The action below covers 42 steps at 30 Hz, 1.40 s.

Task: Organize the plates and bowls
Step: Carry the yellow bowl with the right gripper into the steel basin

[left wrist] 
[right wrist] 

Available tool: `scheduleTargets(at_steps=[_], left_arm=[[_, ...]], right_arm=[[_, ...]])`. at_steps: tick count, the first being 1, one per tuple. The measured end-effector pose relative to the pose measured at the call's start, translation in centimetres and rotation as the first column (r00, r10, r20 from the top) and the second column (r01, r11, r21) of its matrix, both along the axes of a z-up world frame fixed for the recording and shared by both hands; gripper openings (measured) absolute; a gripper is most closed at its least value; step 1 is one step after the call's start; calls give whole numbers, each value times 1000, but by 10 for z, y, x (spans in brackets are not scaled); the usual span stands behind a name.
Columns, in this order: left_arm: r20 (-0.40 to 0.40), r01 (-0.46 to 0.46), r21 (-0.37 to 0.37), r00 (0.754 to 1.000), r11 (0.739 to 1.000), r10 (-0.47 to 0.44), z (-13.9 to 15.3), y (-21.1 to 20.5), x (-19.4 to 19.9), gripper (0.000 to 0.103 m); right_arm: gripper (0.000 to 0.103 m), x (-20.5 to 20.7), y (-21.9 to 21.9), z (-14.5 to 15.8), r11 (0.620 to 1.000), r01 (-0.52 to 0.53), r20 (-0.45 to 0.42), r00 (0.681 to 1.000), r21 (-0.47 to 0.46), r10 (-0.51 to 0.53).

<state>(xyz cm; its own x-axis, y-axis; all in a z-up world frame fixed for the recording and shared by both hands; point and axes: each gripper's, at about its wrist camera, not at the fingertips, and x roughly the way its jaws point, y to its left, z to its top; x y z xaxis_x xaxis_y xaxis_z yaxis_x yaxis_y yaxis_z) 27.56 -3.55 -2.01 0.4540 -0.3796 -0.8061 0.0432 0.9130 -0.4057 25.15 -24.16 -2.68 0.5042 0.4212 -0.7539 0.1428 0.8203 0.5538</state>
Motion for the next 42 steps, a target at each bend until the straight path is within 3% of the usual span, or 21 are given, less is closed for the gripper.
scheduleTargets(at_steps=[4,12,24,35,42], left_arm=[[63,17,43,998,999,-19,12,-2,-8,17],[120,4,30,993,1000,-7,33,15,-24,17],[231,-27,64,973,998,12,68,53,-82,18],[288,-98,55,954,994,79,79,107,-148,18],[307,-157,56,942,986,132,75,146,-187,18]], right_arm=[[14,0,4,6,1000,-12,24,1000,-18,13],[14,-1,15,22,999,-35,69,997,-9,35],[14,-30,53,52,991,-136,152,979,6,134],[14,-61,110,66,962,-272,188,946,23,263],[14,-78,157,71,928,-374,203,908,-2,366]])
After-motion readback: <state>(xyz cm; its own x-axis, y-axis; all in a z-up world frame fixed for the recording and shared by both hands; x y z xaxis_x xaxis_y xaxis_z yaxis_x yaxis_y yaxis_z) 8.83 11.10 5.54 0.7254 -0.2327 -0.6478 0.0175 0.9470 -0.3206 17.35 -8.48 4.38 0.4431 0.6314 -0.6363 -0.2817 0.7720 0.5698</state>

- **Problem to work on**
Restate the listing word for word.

- **Reply**
The action below covers 42 steps at 30 Hz, 1.40 s.

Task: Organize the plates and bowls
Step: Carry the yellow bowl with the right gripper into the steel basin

[left wrist] 
[right wrist] 

Available tool: `scheduleTargets(at_steps=[_], left_arm=[[_, ...]], right_arm=[[_, ...]])`. at_steps: tick count, the first being 1, one per tuple. The measured end-effector pose relative to the pose measured at the call's start, translation in centimetres and rotation as the first column (r00, r10, r20 from the top) and the second column (r01, r11, r21) of its matrix, both along the axes of a z-up world frame fixed for the recording and shared by both hands; gripper openings (measured) absolute; a gripper is most closed at its least value; step 1 is one step after the call's start; calls give whole numbers, each value times 1000, but by 10 for z, y, x (spans in brackets are not scaled); the usual span stands behind a name.
Columns, in this order: left_arm: r20 (-0.40 to 0.40), r01 (-0.46 to 0.46), r21 (-0.37 to 0.37), r00 (0.754 to 1.000), r11 (0.739 to 1.000), r10 (-0.47 to 0.44), z (-13.9 to 15.3), y (-21.1 to 20.5), x (-19.4 to 19.9), gripper (0.000 to 0.103 m); right_arm: gripper (0.000 to 0.103 m), x (-20.5 to 20.7), y (-21.9 to 21.9), z (-14.5 to 15.8), r11 (0.620 to 1.000), r01 (-0.52 to 0.53), r20 (-0.45 to 0.42), r00 (0.681 to 1.000), r21 (-0.47 to 0.46), r10 (-0.51 to 0.53).

<state>(xyz cm; its own x-axis, y-axis; all in a z-up world frame fixed for the recording and shared by both hands; point and axes: each gripper's, at about its wrist camera, not at the fingertips, and x roughly the way its jaws point, y to its left, z to its top; x y z xaxis_x xaxis_y xaxis_z yaxis_x yaxis_y yaxis_z) 27.56 -3.55 -2.01 0.4540 -0.3796 -0.8061 0.0432 0.9130 -0.4057 25.15 -24.16 -2.68 0.5042 0.4212 -0.7539 0.1428 0.8203 0.5538</state>
Motion for the next 42 steps, a target at each bend until the straight path is within 3% of the usual span, or 21 are given, less is closed for the gripper.
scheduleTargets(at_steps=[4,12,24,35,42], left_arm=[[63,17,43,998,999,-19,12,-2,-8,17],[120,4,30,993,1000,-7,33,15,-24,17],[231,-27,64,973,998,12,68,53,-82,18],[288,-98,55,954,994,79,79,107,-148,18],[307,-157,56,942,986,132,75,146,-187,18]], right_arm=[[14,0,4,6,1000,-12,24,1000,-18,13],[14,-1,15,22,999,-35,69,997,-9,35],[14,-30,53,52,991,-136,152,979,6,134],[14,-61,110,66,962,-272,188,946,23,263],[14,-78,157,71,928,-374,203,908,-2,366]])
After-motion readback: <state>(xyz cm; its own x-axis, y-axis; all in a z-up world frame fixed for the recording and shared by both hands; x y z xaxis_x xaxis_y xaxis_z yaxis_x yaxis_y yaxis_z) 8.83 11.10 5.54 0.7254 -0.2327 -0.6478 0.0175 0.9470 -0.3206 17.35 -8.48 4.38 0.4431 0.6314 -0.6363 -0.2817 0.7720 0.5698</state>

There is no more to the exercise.